◆ **Record extracts**:
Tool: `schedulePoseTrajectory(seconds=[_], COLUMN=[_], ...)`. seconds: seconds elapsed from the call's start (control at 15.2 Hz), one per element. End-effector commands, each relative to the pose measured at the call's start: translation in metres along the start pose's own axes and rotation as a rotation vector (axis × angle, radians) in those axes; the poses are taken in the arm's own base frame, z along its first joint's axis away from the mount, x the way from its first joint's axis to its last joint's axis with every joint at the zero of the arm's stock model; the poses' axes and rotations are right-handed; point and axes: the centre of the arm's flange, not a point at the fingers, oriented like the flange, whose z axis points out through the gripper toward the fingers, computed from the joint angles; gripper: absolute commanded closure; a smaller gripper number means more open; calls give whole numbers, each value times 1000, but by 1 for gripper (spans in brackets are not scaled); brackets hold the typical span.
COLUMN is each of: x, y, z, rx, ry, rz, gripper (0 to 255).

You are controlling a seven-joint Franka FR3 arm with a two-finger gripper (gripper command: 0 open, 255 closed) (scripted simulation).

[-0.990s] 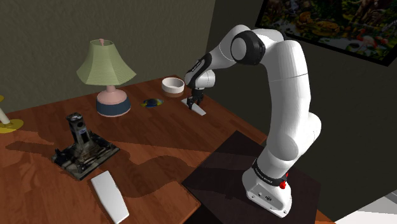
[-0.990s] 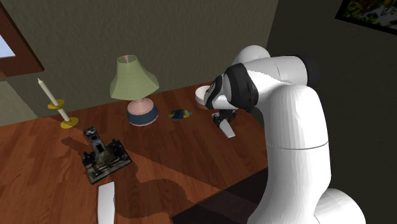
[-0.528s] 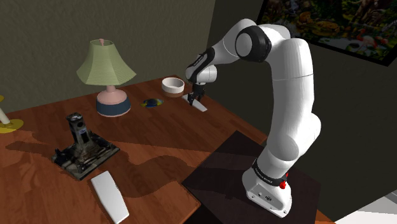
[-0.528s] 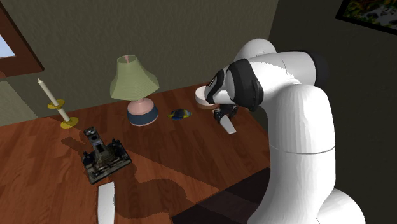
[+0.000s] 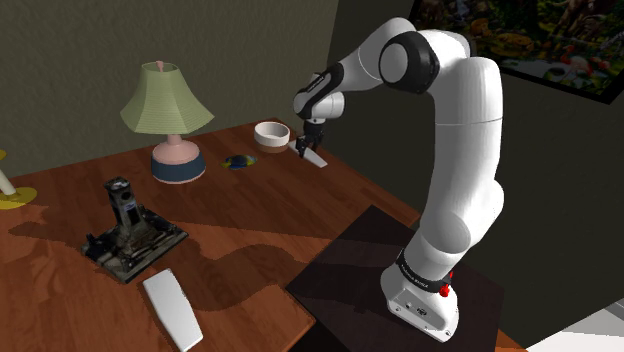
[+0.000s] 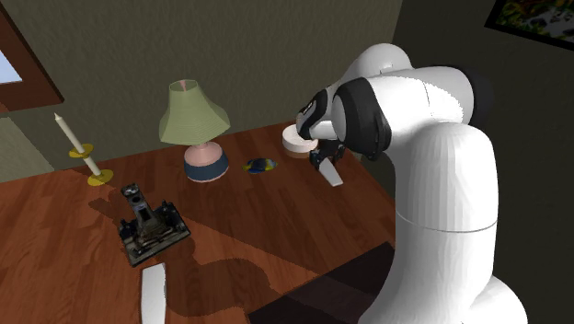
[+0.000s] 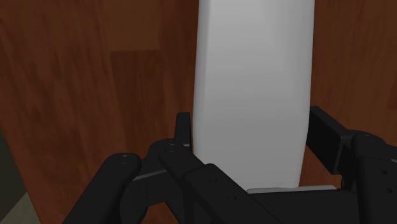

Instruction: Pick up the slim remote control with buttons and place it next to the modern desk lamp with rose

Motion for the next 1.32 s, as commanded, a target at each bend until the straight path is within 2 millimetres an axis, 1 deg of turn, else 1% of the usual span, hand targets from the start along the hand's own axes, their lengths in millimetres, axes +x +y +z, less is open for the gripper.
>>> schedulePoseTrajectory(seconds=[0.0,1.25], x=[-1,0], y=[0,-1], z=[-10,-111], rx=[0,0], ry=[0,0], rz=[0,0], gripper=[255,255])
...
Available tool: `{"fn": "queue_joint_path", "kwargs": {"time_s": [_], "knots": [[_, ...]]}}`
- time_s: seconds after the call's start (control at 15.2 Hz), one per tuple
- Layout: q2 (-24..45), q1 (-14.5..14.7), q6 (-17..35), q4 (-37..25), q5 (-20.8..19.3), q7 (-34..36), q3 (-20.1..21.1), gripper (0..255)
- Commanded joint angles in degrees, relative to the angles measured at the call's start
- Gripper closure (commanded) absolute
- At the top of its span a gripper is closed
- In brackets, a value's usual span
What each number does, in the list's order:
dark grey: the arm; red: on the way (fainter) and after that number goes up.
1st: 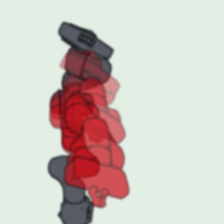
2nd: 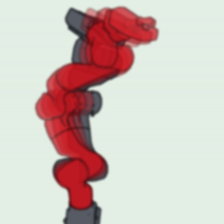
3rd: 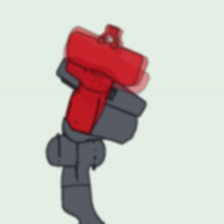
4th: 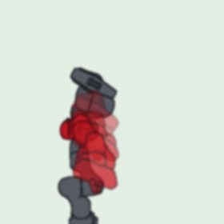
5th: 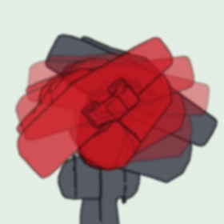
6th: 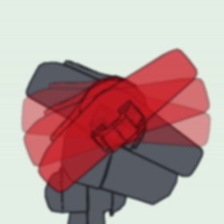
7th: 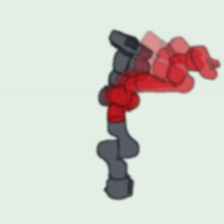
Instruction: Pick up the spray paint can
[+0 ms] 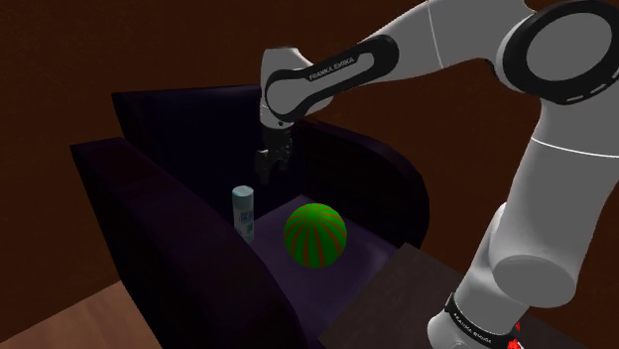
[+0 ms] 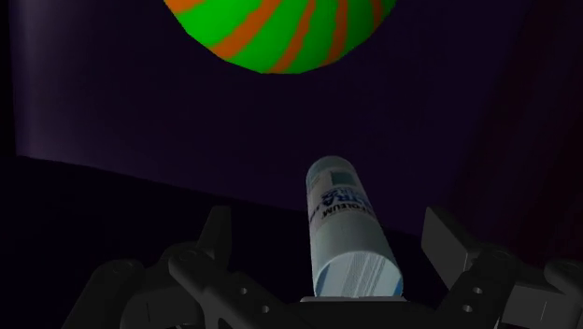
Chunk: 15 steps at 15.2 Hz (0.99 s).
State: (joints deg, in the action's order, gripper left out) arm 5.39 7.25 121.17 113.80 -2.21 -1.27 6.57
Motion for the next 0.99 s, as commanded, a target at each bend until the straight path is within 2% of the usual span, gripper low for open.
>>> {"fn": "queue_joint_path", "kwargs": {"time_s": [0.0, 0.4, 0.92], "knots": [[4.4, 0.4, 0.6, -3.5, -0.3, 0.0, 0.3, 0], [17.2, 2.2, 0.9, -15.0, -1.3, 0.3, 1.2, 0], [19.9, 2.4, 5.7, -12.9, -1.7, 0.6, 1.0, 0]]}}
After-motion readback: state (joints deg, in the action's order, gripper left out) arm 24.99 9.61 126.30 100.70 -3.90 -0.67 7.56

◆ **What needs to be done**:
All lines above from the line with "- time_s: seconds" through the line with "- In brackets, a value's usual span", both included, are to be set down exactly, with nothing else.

◆ **Problem solution**:
- time_s: seconds after the call's start (control at 15.2 Hz), one per tuple
- Layout: q2 (-24..45), q1 (-14.5..14.7), q6 (-17..35), q4 (-37..25), q5 (-20.8..19.3), q7 (-34..36), q3 (-20.1..21.1), gripper (0..255)
- Commanded joint angles in degrees, relative to the angles measured at the call's start
- Gripper closure (commanded) absolute
- At the top of its span a gripper is closed
- In brackets, a value's usual span

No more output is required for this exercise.